WHAT THIS TASK INVOLVES -
Word for word, restate all of the data shown below.

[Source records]

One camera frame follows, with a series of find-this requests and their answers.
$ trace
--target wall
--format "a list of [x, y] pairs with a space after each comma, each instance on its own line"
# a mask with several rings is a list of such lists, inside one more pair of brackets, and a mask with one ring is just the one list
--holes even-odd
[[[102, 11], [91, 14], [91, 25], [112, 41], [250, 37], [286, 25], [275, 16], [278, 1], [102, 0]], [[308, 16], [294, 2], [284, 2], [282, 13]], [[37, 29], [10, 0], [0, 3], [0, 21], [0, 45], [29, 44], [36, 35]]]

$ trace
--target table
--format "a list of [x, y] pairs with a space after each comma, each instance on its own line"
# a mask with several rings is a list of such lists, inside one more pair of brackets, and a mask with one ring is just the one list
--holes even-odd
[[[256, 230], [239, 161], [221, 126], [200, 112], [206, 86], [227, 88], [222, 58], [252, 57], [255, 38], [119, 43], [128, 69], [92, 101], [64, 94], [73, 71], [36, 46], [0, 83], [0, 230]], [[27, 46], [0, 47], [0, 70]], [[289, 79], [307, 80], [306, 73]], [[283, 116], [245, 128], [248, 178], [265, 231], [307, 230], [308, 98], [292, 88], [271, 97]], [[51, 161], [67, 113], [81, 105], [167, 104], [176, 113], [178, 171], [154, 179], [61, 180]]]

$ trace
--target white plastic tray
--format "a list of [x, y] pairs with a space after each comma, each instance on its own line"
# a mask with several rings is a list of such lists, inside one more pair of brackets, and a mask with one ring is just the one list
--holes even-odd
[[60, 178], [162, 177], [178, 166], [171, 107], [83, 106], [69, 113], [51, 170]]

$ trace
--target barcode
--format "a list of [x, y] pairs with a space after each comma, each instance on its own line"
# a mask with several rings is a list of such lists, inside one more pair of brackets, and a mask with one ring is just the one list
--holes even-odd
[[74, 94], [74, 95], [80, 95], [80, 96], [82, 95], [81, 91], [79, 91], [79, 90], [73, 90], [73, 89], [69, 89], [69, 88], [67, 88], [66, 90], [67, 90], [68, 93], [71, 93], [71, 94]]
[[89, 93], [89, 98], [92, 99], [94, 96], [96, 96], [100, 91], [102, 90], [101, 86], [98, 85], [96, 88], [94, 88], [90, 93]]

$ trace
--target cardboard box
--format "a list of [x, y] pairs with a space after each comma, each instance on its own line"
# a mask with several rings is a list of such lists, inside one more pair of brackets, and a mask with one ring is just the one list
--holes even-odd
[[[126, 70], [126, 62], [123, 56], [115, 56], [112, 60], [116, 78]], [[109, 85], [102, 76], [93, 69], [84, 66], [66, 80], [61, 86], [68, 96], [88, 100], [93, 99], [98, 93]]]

ANSWER BOX -
One camera frame follows, with a series of find-this requests and their answers.
$ trace
--target wall
--format "a list of [x, y] pairs with a space after each comma, each instance on its own line"
# a mask with several rings is a list of such lists, inside one more pair of brackets, and a mask with one ring is just the one list
--holes even-odd
[[[102, 11], [91, 14], [91, 25], [112, 41], [250, 37], [286, 25], [275, 16], [278, 1], [102, 0]], [[308, 16], [294, 2], [284, 2], [282, 13]], [[37, 29], [10, 0], [0, 3], [0, 21], [0, 45], [29, 44], [36, 35]]]

$ trace
--target table
--format "a list of [x, y] pairs with a space after each comma, each instance on its own line"
# a mask with several rings is a list of such lists, inside one more pair of brackets, and a mask with one ring is just the one list
--holes even-odd
[[[256, 230], [239, 161], [221, 126], [200, 112], [206, 86], [227, 88], [222, 58], [252, 57], [255, 38], [119, 43], [128, 69], [92, 101], [64, 94], [73, 71], [36, 46], [0, 83], [0, 230]], [[27, 46], [0, 47], [0, 70]], [[289, 79], [307, 80], [306, 73]], [[283, 116], [245, 128], [248, 178], [265, 231], [307, 230], [308, 98], [292, 88], [271, 97]], [[51, 161], [67, 113], [81, 105], [167, 104], [176, 113], [178, 171], [154, 179], [61, 180]]]

$ trace
--target white plastic tray
--format "a list of [x, y] pairs with a space after each comma, each instance on its own line"
# a mask with several rings is a list of such lists, inside one more pair of brackets, and a mask with one ring is just the one list
--holes even-odd
[[60, 178], [162, 177], [178, 166], [171, 107], [83, 106], [69, 113], [51, 170]]

$ trace
--target barcode
--format "a list of [x, y] pairs with a space after each comma, each instance on its own line"
# a mask with several rings is a list of such lists, inside one more pair of brackets, and a mask with one ring is just the one list
--holes even-odd
[[74, 94], [74, 95], [80, 95], [80, 96], [82, 95], [81, 91], [79, 91], [79, 90], [73, 90], [73, 89], [69, 89], [69, 88], [67, 88], [66, 90], [67, 90], [68, 93], [71, 93], [71, 94]]
[[89, 93], [89, 98], [92, 99], [94, 96], [96, 96], [100, 91], [102, 90], [101, 86], [98, 85], [96, 88], [94, 88], [90, 93]]

$ trace
--target cardboard box
--format "a list of [x, y] pairs with a space after each comma, each instance on its own line"
# a mask with several rings is a list of such lists, inside one more pair of brackets, and a mask with one ring is just the one list
--holes even-odd
[[[126, 70], [126, 62], [123, 56], [115, 56], [112, 60], [116, 78]], [[109, 85], [102, 76], [93, 69], [84, 66], [66, 80], [61, 86], [68, 96], [88, 100], [93, 99], [98, 93]]]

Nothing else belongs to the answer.